TRAVERSE CITY — Connectivity was central to the 2022 Northern Michigan Policy Conference hosted by the Northern Michigan Chamber Alliance, a coalition of 16 chambers and economic development organizations in the region.

Michigan Gov. Gretchen Whitmer and U.S. Sen. Gary Peters told the Friday afternoon conference at the Great Wolf Lodge in Traverse City that connecting with money allocated from the federal government will help put the state in general and northern Michigan in particular on the road to economic recovery. U.S. Sen. Debbie Stabenow touted the resiliency of the state in a video address later in the conference.

“We’re Michiganders, we know how to stay focused on what matters,” Whitmer said near the end of her address. “I am ready to roll up my sleeves and ready to work hard with each and every one of us.”

“I share the governor’s optimism about this state,” said Peters, who followed Whitmer to the stage. “We live in an amazing state with great resources. Our strength is each and every one of you.”

Whitmer and Peters both pointed toward the recent adoption of the state’s Office of Rural Development and the High-Speed Internet Office as ways to drive continued economic development into 2022 and beyond. Whitmer said both could help northern Michigan in particular because “one size does not fit all.”

“We’re really fortunate that we have billions in federal resources that we have yet to deploy and I’m excited about what this may mean for our state,” Whitmer told reporters outside the conference room. “If we stay focused on the fundamentals, we can get Michigan on the path to real prosperity in all communities.”

Whitmer said the Office of Rural Development focuses on affordable housing as well as workforce talent attraction and retention.

“We have an incredible quality of life and we have a lower cost of living than you can find in many other places,” Whitmer said. “If you’re connected, you can find a great opportunity here in Michigan.”

Peters said ensuring everyone in the state has reliable Internet access and attracting workers — and more importantly keeping them — in Michigan is important because of what is called the Great Resignation. Peters said 1.5 million people retire in a typical year, but more than 3.5 million did in 2021. Add that in with declining birth rates and the issue compounds.

Russ Knopp, the co-owner of Traverse City Comfort Keepers, asked Peters about attracting more guest workers from outside the U.S.

Peters said having guest workers “come here in a legal way, work legally and contribute to the economy” is important. Peters added he would like to increase the issuance of work visas and try to get it done earlier in the calendar year to help businesses plan for the busier summer seasons.

Housing and child care are each critical to attraction and retention of talent, a frequent topic of discussion during the the Northern Michigan Policy Conference and a centerpiece of the Chamber Alliance agenda.

“Affordable and accessible child care is critical to communities,” Whitmer said.

All of these topics were part of the first panel discussion at the conference.

Moderated by State Rep. Jack O’Malley, the Northern Caucus panel included State Sen. Wayne Schmidt, State Sen. Jim Stamas, State Sen. Curt VanderWall, State Rep. Sue Allor and State Rep. John Roth.
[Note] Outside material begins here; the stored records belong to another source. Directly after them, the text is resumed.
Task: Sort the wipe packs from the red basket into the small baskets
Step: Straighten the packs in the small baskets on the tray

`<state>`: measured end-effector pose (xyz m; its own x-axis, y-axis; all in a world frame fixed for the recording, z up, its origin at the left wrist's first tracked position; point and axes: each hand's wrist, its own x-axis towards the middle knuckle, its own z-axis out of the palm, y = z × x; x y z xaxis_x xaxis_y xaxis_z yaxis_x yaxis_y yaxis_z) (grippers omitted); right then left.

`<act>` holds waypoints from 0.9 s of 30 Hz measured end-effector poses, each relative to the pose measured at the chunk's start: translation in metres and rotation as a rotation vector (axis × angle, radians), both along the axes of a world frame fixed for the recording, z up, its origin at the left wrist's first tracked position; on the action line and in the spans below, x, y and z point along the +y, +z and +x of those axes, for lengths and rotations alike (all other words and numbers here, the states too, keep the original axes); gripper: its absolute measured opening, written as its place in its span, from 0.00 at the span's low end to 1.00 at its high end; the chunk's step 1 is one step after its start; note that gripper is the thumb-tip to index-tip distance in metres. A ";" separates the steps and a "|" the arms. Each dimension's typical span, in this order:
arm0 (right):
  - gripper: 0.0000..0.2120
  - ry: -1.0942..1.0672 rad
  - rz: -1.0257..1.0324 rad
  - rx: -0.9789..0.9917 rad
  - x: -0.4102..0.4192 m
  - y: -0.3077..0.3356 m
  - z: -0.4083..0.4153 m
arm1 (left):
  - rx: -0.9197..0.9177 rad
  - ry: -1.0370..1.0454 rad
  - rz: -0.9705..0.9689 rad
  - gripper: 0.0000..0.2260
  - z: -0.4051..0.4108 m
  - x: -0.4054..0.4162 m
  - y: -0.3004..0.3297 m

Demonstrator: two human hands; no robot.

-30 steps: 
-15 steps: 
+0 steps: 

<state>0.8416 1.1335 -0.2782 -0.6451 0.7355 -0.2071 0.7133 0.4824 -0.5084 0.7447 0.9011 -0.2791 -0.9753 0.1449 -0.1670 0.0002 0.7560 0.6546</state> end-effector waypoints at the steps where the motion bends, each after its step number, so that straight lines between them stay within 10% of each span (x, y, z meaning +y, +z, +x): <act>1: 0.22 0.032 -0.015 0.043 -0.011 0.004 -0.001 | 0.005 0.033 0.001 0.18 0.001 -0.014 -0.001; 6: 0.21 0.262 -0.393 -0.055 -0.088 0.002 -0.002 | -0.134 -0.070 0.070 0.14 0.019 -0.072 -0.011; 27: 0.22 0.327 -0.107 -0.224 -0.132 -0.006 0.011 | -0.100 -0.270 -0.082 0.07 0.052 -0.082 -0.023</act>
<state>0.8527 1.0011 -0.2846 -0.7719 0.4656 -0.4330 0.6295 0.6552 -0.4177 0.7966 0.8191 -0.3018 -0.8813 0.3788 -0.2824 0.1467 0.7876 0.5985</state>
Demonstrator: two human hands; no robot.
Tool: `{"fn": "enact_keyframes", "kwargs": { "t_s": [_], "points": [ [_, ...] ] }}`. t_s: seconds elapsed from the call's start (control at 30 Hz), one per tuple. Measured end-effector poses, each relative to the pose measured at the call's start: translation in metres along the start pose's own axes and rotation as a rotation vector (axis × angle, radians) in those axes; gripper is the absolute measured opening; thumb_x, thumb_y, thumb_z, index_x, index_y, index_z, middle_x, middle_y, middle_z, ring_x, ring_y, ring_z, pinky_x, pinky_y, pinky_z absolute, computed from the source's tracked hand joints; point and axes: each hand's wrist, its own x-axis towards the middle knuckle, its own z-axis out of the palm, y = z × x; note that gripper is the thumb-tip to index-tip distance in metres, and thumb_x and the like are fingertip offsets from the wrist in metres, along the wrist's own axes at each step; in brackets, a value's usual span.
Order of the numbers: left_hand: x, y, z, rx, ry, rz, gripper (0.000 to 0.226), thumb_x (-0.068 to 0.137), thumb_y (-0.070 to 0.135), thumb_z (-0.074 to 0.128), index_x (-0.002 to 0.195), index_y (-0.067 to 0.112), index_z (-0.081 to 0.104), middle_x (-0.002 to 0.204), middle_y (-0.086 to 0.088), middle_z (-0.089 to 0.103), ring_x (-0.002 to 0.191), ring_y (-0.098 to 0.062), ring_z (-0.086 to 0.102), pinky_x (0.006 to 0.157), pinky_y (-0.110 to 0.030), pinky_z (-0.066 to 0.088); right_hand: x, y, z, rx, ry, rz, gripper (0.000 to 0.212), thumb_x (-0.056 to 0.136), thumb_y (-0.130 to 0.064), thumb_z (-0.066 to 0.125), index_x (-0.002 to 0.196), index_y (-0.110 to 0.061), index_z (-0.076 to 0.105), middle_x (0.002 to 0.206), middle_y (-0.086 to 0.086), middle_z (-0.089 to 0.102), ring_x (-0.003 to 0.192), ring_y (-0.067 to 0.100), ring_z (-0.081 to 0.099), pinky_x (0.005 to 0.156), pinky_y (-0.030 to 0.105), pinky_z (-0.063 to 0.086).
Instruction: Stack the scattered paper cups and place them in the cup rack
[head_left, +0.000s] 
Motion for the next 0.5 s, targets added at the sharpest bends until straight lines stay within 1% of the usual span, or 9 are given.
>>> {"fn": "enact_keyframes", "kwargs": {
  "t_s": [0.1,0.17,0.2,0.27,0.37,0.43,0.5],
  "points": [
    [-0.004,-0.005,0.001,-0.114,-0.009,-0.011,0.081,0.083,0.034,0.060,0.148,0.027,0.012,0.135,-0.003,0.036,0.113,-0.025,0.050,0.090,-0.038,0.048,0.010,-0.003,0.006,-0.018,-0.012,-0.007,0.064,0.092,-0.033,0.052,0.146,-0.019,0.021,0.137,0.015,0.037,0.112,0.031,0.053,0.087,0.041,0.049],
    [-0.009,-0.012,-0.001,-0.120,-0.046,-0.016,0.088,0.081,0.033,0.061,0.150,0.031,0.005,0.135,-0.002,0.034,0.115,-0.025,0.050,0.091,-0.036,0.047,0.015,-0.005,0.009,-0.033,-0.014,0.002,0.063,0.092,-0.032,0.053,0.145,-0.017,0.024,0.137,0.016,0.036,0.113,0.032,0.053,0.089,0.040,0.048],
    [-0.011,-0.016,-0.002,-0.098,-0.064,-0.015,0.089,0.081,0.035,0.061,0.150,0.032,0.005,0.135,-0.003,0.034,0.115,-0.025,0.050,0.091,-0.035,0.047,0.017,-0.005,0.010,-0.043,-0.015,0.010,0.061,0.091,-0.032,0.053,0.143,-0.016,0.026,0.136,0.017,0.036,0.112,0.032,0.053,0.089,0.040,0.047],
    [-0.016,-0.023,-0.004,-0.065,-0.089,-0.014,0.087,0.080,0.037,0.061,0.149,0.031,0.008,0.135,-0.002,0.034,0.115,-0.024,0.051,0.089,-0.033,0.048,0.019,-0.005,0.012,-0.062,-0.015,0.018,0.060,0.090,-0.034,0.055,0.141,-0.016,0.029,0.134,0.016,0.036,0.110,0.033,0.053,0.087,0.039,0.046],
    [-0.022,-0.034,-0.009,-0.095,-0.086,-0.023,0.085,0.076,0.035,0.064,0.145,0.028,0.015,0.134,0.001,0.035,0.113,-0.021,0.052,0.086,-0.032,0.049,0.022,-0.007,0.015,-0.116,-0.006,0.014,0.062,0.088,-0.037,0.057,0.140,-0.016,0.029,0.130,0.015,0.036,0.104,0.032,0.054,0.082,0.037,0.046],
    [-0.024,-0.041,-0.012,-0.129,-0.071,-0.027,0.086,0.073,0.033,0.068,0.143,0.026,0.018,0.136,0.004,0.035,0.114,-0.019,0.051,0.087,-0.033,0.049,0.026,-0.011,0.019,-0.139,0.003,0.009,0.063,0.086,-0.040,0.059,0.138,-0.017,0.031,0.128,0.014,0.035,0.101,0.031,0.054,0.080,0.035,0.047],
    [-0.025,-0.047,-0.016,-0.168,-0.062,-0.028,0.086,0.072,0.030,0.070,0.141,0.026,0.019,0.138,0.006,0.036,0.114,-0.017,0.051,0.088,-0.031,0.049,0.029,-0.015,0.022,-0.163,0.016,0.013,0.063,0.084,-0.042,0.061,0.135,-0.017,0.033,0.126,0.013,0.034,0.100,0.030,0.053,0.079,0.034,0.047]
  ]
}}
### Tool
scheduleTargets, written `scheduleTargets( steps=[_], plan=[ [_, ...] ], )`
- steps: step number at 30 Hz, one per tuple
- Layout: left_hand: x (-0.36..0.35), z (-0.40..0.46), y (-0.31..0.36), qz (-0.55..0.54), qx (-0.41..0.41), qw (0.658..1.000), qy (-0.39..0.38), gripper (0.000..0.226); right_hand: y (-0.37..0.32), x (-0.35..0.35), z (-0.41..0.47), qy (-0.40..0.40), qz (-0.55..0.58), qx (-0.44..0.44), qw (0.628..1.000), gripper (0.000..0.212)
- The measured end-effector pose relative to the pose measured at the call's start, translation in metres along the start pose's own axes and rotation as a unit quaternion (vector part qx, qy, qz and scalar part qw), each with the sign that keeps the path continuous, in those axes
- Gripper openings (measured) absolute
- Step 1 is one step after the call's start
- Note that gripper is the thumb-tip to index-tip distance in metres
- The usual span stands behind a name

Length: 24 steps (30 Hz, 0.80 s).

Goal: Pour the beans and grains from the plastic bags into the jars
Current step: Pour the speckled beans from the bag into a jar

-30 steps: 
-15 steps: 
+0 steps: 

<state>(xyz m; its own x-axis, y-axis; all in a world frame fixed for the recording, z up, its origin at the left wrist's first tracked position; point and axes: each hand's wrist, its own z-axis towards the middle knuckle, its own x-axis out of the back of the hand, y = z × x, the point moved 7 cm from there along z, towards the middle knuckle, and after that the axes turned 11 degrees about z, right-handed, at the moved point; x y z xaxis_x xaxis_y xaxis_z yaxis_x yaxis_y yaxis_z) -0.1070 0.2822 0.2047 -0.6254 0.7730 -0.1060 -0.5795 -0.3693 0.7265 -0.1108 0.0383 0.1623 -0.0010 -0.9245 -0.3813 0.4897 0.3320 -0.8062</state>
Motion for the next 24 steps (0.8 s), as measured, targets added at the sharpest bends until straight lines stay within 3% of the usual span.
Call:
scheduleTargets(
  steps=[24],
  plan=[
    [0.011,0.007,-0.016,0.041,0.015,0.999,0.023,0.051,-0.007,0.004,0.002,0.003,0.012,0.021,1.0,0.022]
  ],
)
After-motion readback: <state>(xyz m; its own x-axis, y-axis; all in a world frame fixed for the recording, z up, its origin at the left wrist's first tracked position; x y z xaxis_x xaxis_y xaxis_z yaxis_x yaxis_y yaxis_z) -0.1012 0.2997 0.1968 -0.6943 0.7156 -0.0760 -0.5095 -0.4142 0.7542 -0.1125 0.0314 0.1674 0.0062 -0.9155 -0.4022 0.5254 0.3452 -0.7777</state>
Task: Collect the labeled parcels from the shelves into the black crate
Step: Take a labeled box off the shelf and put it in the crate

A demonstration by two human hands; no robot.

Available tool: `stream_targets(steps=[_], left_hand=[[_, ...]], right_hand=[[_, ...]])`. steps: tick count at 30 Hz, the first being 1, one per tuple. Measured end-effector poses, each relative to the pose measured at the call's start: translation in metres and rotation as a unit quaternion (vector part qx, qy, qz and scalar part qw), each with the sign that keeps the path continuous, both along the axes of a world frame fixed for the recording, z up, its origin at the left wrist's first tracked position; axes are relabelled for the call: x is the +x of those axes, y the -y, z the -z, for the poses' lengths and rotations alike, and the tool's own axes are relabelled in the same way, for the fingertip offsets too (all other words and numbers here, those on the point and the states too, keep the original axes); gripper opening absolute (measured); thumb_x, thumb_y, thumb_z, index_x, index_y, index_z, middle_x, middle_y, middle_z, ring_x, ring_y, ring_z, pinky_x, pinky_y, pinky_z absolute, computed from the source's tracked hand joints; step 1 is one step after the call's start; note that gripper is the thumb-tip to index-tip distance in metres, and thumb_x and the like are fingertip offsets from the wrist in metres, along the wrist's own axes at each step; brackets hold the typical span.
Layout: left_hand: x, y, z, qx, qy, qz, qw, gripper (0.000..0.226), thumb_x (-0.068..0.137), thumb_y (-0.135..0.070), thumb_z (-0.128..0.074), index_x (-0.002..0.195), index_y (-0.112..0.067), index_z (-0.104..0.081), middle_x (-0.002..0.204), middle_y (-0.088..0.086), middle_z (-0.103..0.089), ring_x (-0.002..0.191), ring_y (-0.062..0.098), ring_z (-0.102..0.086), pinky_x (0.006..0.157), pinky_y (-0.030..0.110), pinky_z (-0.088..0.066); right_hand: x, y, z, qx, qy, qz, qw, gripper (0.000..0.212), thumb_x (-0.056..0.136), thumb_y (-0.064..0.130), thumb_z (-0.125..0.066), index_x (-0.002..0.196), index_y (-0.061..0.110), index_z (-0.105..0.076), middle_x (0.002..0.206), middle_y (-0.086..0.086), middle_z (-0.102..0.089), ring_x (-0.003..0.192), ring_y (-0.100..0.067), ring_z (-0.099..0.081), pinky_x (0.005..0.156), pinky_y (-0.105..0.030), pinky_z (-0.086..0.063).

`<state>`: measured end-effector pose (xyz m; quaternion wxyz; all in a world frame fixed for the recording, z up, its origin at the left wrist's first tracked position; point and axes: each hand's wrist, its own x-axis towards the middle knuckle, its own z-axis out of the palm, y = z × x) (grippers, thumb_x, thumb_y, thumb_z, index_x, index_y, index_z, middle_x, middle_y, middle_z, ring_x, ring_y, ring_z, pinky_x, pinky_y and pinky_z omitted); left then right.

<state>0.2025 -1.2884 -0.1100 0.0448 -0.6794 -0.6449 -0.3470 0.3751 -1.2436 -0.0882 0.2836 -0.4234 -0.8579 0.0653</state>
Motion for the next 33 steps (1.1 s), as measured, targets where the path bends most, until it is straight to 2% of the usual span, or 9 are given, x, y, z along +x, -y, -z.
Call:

The panel discussed a wide range of topics from eliminating deficiencies in the state per-pupil foundation allowance, the Strategic Outreach and Attraction Reserve, child care and even short-term rentals.

But the biggest audience response came when the panel touted an emphasis on post-secondary training that may not require a bachelor’s degree. While no one said a college degree shouldn’t be a goal, several emphasized trade schools and co-ops as a career path for some.

Roth said Britten in Traverse City has openings for welders, which is a well-paying job that also comes with little or no college debt.

“We have to stop telling all our kids they have to go to a four-year university,” Roth said to applause from the policy conference attendees.

O’Malley, who said he had two kids attend four-year schools and has another considering it, said the definition of higher education should apply to all post-secondary training.